▸ Stored data
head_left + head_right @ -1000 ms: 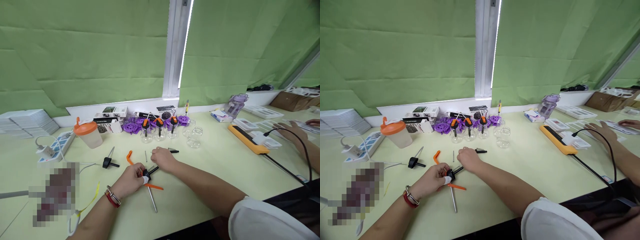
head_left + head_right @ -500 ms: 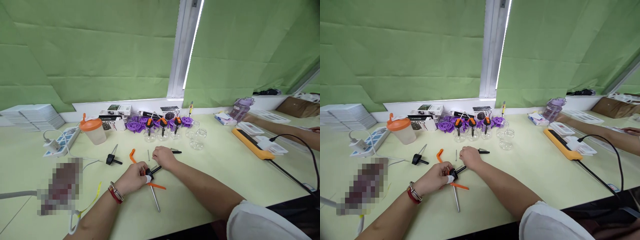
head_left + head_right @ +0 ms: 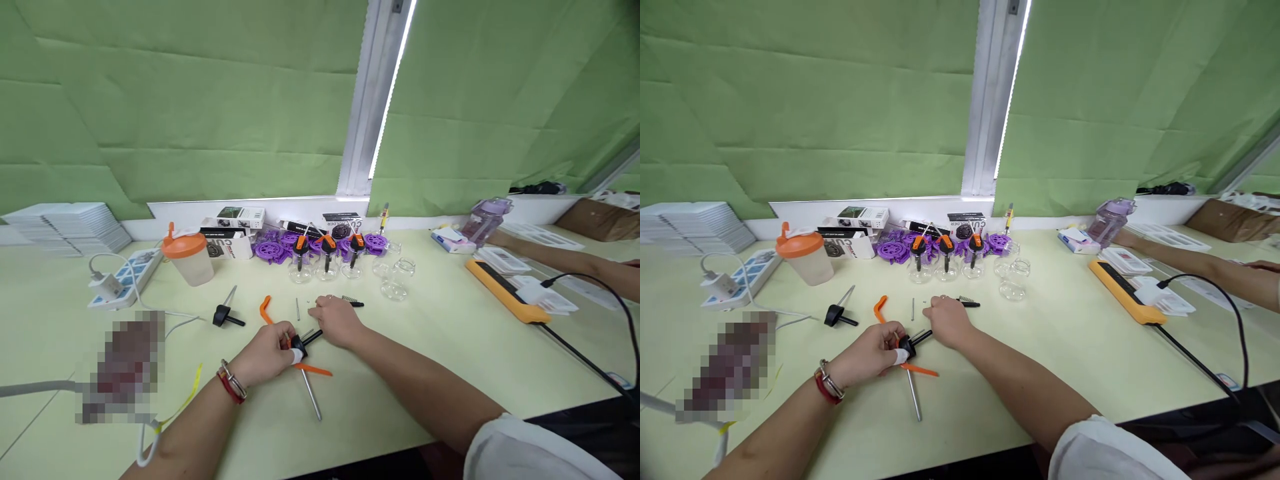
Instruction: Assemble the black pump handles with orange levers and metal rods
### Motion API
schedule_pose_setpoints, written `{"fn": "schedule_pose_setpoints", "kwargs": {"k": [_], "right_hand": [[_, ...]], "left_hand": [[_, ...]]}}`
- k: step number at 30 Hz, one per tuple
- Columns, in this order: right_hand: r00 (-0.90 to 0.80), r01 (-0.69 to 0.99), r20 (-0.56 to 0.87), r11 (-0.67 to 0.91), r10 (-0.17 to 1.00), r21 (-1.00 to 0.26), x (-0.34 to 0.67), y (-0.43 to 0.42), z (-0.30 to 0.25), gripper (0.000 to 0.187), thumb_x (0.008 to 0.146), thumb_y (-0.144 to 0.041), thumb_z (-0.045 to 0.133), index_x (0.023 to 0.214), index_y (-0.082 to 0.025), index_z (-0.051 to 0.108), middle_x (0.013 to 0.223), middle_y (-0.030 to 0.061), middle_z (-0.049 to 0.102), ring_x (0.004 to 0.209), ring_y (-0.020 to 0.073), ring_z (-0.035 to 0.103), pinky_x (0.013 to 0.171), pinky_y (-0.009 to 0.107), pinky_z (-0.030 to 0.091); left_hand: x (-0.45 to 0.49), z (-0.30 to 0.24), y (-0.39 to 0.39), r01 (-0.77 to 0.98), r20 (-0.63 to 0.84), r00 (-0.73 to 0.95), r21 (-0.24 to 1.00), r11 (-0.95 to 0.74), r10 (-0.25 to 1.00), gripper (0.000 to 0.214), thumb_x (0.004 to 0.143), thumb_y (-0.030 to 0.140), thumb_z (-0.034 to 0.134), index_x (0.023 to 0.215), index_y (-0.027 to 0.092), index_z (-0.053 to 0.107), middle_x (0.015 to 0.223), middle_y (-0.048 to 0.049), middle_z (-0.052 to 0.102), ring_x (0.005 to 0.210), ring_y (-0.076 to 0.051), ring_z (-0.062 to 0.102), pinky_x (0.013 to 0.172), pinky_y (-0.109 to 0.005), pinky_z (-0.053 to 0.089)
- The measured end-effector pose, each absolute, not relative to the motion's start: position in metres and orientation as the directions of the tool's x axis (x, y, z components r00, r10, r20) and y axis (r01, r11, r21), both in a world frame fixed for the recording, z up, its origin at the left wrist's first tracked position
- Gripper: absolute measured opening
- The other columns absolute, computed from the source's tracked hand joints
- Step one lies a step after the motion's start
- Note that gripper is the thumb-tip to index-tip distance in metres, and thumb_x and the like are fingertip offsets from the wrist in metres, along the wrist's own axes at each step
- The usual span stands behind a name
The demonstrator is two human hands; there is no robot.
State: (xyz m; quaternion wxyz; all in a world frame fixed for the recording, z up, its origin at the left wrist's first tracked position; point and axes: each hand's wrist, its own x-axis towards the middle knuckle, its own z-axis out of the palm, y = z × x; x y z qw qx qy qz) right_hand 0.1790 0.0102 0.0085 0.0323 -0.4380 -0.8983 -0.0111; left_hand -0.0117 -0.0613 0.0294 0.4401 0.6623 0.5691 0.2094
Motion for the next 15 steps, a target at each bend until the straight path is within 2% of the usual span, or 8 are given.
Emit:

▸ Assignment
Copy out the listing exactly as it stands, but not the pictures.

▸ Task answer
head_left + head_right @ -1000 ms: 
head_left + head_right @ -500 ms: 
head_left + head_right @ +0 ms: 
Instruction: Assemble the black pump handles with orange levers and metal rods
### Motion API
schedule_pose_setpoints, written `{"fn": "schedule_pose_setpoints", "kwargs": {"k": [_], "right_hand": [[_, ...]], "left_hand": [[_, ...]]}}`
- k: step number at 30 Hz, one per tuple
- Columns, in this order: right_hand: r00 (-0.90 to 0.80), r01 (-0.69 to 0.99), r20 (-0.56 to 0.87), r11 (-0.67 to 0.91), r10 (-0.17 to 1.00), r21 (-1.00 to 0.26), x (-0.34 to 0.67), y (-0.43 to 0.42), z (-0.30 to 0.25), gripper (0.000 to 0.187), thumb_x (0.008 to 0.146), thumb_y (-0.144 to 0.041), thumb_z (-0.045 to 0.133), index_x (0.023 to 0.214), index_y (-0.082 to 0.025), index_z (-0.051 to 0.108), middle_x (0.013 to 0.223), middle_y (-0.030 to 0.061), middle_z (-0.049 to 0.102), ring_x (0.004 to 0.209), ring_y (-0.020 to 0.073), ring_z (-0.035 to 0.103), pinky_x (0.013 to 0.171), pinky_y (-0.009 to 0.107), pinky_z (-0.030 to 0.091); left_hand: x (-0.45 to 0.49), z (-0.30 to 0.24), y (-0.39 to 0.39), r01 (-0.77 to 0.98), r20 (-0.63 to 0.84), r00 (-0.73 to 0.95), r21 (-0.24 to 1.00), r11 (-0.95 to 0.74), r10 (-0.25 to 1.00), gripper (0.000 to 0.214), thumb_x (0.004 to 0.143), thumb_y (-0.030 to 0.140), thumb_z (-0.034 to 0.134), index_x (0.023 to 0.215), index_y (-0.027 to 0.092), index_z (-0.053 to 0.107), middle_x (0.015 to 0.223), middle_y (-0.048 to 0.049), middle_z (-0.052 to 0.102), ring_x (0.005 to 0.210), ring_y (-0.076 to 0.051), ring_z (-0.062 to 0.102), pinky_x (0.013 to 0.172), pinky_y (-0.109 to 0.005), pinky_z (-0.053 to 0.089)
- The measured end-effector pose, each absolute, not relative to the motion's start: position in metres and orientation as the directions of the tool's x axis (x, y, z components r00, r10, r20) and y axis (r01, r11, r21), both in a world frame fixed for the recording, z up, its origin at the left wrist's first tracked position
- Gripper: absolute measured opening
- The other columns absolute, computed from the source's tracked hand joints
- Step one lies a step after the motion's start
- Note that gripper is the thumb-tip to index-tip distance in metres, and thumb_x and the like are fingertip offsets from the wrist in metres, along the wrist's own axes at each step
- The usual span stands behind a name
The demonstrator is two human hands; there is no robot.
State: (xyz m; quaternion wxyz; all in a world frame fixed for the recording, z up, its origin at the left wrist's first tracked position; point and axes: each hand's wrist, its own x-axis towards the middle knuckle, its own z-axis out of the palm, y = z × x; x y z qw qx qy qz) right_hand 0.1790 0.0102 0.0085 0.0323 -0.4380 -0.8983 -0.0111; left_hand -0.0117 -0.0613 0.0294 0.4401 0.6623 0.5691 0.2094
Motion for the next 15 steps, a target at each bend until the straight path is within 2% of the usual span, or 8 are given.
Emit:

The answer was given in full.